8.5 Scheduled Scaling: Predictable Load Patterns
Right, so you’ve got your Auto Scaling Group (ASG) humming along, dynamically adding and removing instances based on the whims of CPU usage or network traffic. It’s a beautiful thing for unpredictable load. But let’s be honest: a lot of our scaling problems aren’t mysterious. They’re painfully, predictably boring. You know your batch jobs kick off at 2 AM. You know the marketing email blast goes out every Tuesday at 9 AM. You know your e-commerce site turns into a digital ghost town after midnight. For these events, using a reactive policy is like using a sledgehammer to crack a nut—it works, but it’s overkill and you’ll probably damage the drywall.

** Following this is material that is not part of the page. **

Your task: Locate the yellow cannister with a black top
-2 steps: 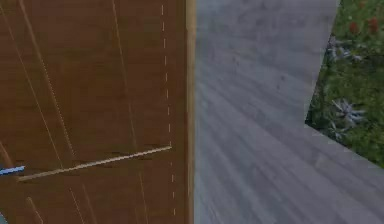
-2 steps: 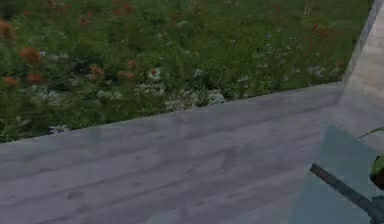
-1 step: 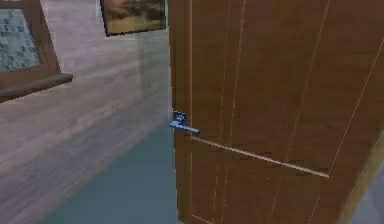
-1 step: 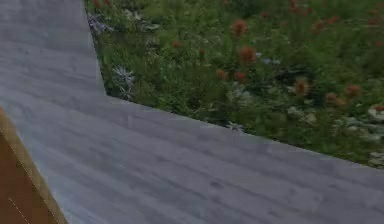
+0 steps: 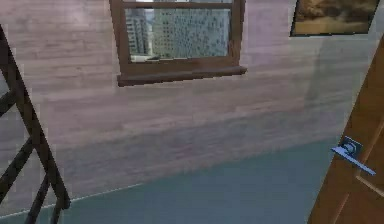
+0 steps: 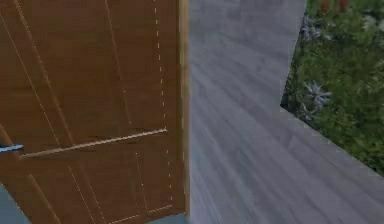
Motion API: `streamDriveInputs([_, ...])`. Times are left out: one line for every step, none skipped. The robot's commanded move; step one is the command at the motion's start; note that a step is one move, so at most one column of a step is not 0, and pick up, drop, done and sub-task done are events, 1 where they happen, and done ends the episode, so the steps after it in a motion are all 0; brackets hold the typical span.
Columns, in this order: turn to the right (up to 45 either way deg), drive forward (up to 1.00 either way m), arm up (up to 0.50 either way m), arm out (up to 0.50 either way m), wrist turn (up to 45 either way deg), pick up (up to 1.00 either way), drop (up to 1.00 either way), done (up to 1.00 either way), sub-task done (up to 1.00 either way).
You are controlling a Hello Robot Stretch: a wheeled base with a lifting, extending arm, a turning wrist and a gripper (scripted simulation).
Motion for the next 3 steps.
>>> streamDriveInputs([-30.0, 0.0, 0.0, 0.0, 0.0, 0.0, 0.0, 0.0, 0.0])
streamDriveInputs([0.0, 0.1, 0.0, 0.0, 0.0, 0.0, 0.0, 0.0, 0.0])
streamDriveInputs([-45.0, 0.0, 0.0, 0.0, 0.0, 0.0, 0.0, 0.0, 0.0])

This is where Scheduled Scaling comes in. It’s the ASG’s calendar feature. Instead of waiting for an alarm to go off and then scrambling to add capacity, you simply tell your ASG: “Hey, on this date, at this time, have exactly this many instances ready to go.” It’s the difference between being proactive and reactive. The beauty is in its brutal simplicity.

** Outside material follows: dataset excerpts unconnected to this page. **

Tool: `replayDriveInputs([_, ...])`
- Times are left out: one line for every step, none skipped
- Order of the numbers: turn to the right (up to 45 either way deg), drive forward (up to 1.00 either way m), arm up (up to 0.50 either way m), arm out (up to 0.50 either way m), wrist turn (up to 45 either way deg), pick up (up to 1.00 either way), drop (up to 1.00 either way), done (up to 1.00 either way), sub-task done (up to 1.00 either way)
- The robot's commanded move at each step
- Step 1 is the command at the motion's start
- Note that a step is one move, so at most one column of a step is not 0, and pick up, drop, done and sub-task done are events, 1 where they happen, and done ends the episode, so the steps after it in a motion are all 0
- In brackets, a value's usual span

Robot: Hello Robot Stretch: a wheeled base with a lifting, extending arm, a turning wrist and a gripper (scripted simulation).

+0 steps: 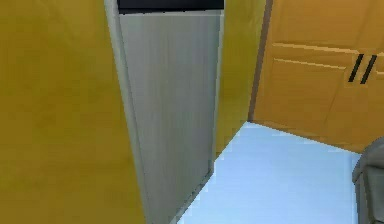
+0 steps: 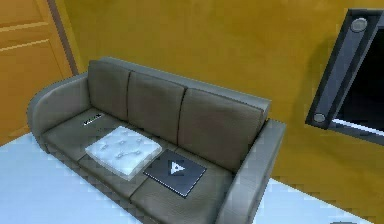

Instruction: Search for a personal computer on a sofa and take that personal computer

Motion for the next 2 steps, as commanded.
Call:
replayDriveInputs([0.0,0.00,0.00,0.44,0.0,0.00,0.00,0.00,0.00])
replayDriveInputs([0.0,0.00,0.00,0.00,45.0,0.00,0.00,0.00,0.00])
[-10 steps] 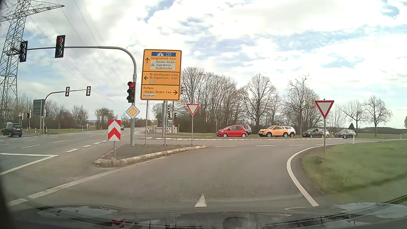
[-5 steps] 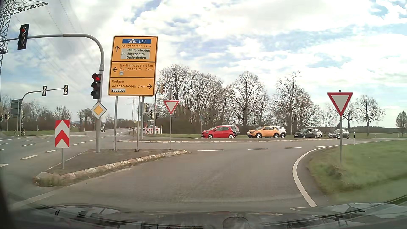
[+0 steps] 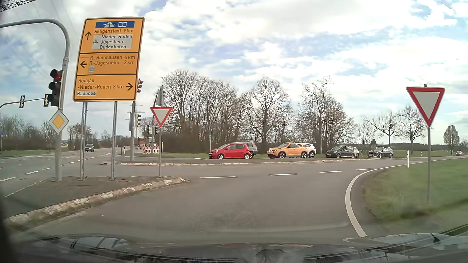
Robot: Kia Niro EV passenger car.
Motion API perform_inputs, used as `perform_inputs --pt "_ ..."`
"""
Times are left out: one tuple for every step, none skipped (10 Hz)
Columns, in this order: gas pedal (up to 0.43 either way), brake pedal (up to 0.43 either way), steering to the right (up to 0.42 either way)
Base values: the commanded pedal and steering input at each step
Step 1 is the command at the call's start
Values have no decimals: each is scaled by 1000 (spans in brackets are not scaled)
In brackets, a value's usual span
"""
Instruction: Follow the waypoints while adhering to traffic rules and regulations
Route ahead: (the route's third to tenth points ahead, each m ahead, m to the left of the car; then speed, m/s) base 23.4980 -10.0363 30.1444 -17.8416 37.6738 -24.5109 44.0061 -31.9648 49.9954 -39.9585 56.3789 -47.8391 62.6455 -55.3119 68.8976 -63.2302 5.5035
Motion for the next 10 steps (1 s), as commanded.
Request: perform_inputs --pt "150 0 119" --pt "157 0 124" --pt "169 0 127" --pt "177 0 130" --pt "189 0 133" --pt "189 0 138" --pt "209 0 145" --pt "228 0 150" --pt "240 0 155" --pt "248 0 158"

How Scheduled Scaling Actually Works
Don’t overthink it. Under the hood, Scheduled Scaling is just the ASG service creating a one-time or recurring scaling action for you. You define a schedule (a cron expression or a rate expression) and the desired minimum, maximum, and desired capacity for that time window. When the time arrives, the ASG evaluates the action and adjusts its settings accordingly. It’s not magic; it’s a time-based API call executed on your behalf.

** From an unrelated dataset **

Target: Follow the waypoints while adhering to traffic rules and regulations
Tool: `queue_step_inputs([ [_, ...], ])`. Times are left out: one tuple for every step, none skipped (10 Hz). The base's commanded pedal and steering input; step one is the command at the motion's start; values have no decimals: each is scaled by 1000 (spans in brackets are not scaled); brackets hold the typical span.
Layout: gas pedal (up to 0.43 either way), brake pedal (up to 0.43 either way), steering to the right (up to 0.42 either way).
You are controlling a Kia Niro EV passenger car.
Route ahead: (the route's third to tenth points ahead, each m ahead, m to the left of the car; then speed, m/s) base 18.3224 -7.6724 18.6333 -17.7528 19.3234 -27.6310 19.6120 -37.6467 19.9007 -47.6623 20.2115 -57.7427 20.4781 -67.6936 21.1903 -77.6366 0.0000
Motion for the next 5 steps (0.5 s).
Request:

The key thing to remember is that these actions override the settings of any dynamic scaling policies you have for the duration of the action. If your dynamic policy says min=2, max=10, but your scheduled action says min=5, max=5 for the next hour, then you will have exactly five instances for that hour, regardless of CPU. The dynamic policies are temporarily neutered. This is a common “gotcha”—people forget the scheduled action is in charge and panic when their CPU-based scaling seems broken.
Crafting the Perfect Cron Expression
This is where most of us mess up. AWS uses its own slightly… divergent version of cron. It adds a required field for the year. Yes, the year. Because obviously, I need to plan my instance count for 2045 right now.
The format is: Minutes Hours Day-of-month Month Day-of-week Year
You can use a wildcard (*) for any field you don’t care about, but you must include all six fields. For a recurring event, you’ll just wildcard the year. For example, to scale up every weekday at 9 AM UTC, you’d use:
0 9 ? * MON-FRI *
And to run a batch job at 2:30 AM every day, you’d use:
30 2 * * ? *
Notice the ? for the day-of-month. You use ? when you’re specifying a day-of-week instead, because having both defined would be logically insane and the system rightly refuses to try and figure out what you meant.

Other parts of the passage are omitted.